**Work item**: A faithful copy of the data, pictures omitted, is the required answer.

**Given material**:
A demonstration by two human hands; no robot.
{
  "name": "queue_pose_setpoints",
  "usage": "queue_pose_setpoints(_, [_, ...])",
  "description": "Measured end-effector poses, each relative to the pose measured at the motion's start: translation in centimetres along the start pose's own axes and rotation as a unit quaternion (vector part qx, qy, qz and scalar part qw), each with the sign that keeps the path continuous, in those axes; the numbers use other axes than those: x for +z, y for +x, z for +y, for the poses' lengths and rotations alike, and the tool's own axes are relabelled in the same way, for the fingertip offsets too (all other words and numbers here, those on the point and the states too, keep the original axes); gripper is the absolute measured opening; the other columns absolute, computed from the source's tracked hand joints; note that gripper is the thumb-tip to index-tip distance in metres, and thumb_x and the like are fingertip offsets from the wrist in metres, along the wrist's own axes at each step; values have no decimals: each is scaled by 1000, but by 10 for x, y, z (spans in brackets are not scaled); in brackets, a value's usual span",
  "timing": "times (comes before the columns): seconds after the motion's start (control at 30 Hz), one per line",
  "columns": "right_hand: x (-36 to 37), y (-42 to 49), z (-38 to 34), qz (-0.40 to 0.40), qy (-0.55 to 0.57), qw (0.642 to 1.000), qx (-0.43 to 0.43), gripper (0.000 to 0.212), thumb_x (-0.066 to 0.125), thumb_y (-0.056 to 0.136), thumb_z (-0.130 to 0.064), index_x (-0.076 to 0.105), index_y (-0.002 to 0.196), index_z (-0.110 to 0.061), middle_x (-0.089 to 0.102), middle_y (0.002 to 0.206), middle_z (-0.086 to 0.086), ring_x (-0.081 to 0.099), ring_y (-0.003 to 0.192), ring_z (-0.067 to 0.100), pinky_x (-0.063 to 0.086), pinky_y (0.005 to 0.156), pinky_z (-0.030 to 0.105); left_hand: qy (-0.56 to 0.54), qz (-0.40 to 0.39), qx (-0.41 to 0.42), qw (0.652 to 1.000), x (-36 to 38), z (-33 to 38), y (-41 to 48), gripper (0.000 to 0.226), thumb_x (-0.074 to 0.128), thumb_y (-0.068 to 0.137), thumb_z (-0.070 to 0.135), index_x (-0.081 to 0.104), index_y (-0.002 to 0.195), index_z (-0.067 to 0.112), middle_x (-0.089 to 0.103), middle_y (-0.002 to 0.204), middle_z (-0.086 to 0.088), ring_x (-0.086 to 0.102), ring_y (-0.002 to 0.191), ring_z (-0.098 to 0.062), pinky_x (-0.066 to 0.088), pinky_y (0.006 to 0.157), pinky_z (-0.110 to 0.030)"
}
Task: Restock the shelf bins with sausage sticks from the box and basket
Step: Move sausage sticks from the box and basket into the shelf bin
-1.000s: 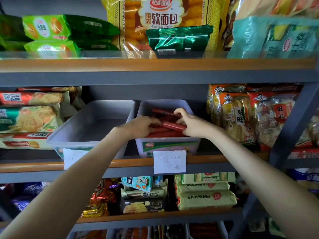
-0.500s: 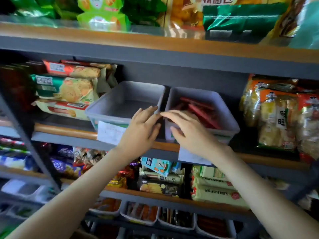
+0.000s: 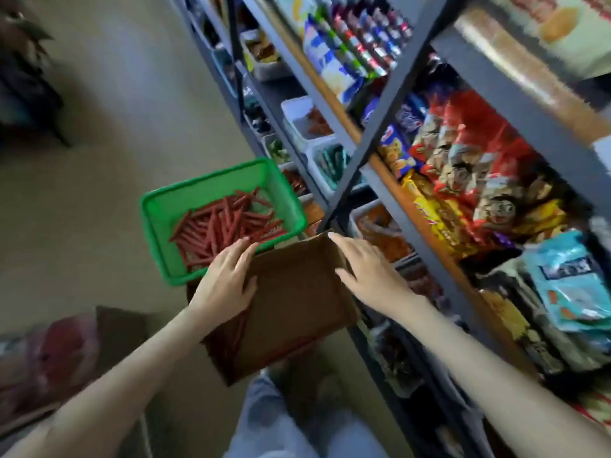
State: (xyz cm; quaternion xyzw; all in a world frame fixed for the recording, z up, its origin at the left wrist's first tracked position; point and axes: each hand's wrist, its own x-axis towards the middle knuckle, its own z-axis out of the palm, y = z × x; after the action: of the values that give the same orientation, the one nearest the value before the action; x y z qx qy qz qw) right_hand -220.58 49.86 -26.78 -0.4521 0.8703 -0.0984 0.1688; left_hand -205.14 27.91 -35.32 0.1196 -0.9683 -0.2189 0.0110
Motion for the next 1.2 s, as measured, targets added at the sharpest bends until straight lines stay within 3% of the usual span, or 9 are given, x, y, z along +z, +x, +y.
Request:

**Written reply**:
A demonstration by two human hands; no robot.
{
  "name": "queue_pose_setpoints",
  "usage": "queue_pose_setpoints(_, [_, ...])",
  "description": "Measured end-effector poses, each relative to the pose measured at the motion's start: translation in centimetres along the start pose's own axes and rotation as a unit quaternion (vector part qx, qy, qz and scalar part qw), each with the sign that keeps the path continuous, in those axes; the numbers use other axes than those: x for +z, y for +x, z for +y, for the poses' lengths and rotations alike, and the tool's own axes are relabelled in the same way, for the fingertip offsets too (all other words and numbers here, those on the point and the states too, keep the original axes); gripper is the absolute measured opening; the other columns absolute, computed from the source's tracked hand joints; note that gripper is the thumb-tip to index-tip distance in metres, and thumb_x and the like are fingertip offsets from the wrist in metres, along the wrist's own axes at each step; values have no decimals: each is scaled by 1000, but by 10 for x, y, z (spans in brackets are not scaled); in brackets, a value's usual span",
  "timing": "times (comes before the columns): seconds after the motion's start (control at 30 Hz), one per line",
  "columns": "right_hand: x (-36 to 37), y (-42 to 49), z (-38 to 34), qz (-0.40 to 0.40), qy (-0.55 to 0.57), qw (0.642 to 1.000), qx (-0.43 to 0.43), gripper (0.000 to 0.212), thumb_x (-0.066 to 0.125), thumb_y (-0.056 to 0.136), thumb_z (-0.130 to 0.064), index_x (-0.076 to 0.105), index_y (-0.002 to 0.196), index_z (-0.110 to 0.061), middle_x (-0.089 to 0.102), middle_y (0.002 to 0.206), middle_z (-0.086 to 0.086), ring_x (-0.081 to 0.099), ring_y (-0.003 to 0.192), ring_z (-0.067 to 0.100), pinky_x (-0.063 to 0.086), pinky_y (0.005 to 0.156), pinky_z (-0.030 to 0.105); left_hand: qy (-0.56 to 0.54), qz (-0.40 to 0.39), qx (-0.41 to 0.42), qw (0.652 to 1.000), x (-36 to 38), z (-33 to 38), y (-41 to 48), gripper (0.000 to 0.226), thumb_x (-0.074 to 0.128), thumb_y (-0.068 to 0.137), thumb_z (-0.070 to 0.135), index_x (-0.081 to 0.104), index_y (-0.002 to 0.195), index_z (-0.067 to 0.112), middle_x (-0.089 to 0.103), middle_y (-0.002 to 0.204), middle_z (-0.086 to 0.088), ring_x (-0.086 to 0.102), ring_y (-0.002 to 0.191), ring_z (-0.098 to 0.062), pinky_x (-0.066 to 0.088), pinky_y (0.006 to 0.157), pinky_z (-0.110 to 0.030)"
}
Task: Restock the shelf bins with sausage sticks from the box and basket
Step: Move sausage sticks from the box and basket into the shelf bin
-1.000s: 
-0.500s: 
+0.000s: 
State: (xyz cm; quaternion xyzw; all in a world frame fixed for the recording, z up, its origin at the left wrist's first tracked position; point and axes: each hand's wrist, its own x-axis towards the middle knuckle, its own z-axis out of the palm, y = z × x; after the action: of the values that give the same orientation, the one nearest the value before the action; x y z qx qy qz qw) right_hand -220.58 49.86 -26.78 -0.4521 0.8703 -0.0984 0.1688; left_hand -205.14 27.91 -35.32 0.1196 -0.9683 -0.2189 0.0110
Motion for the next 1.2 s, as measured, targets added at the sharpest bends until straight lines stay within 3% of the usual span, or 9 are given, x, y, z along +z, +x, +y.
Request:

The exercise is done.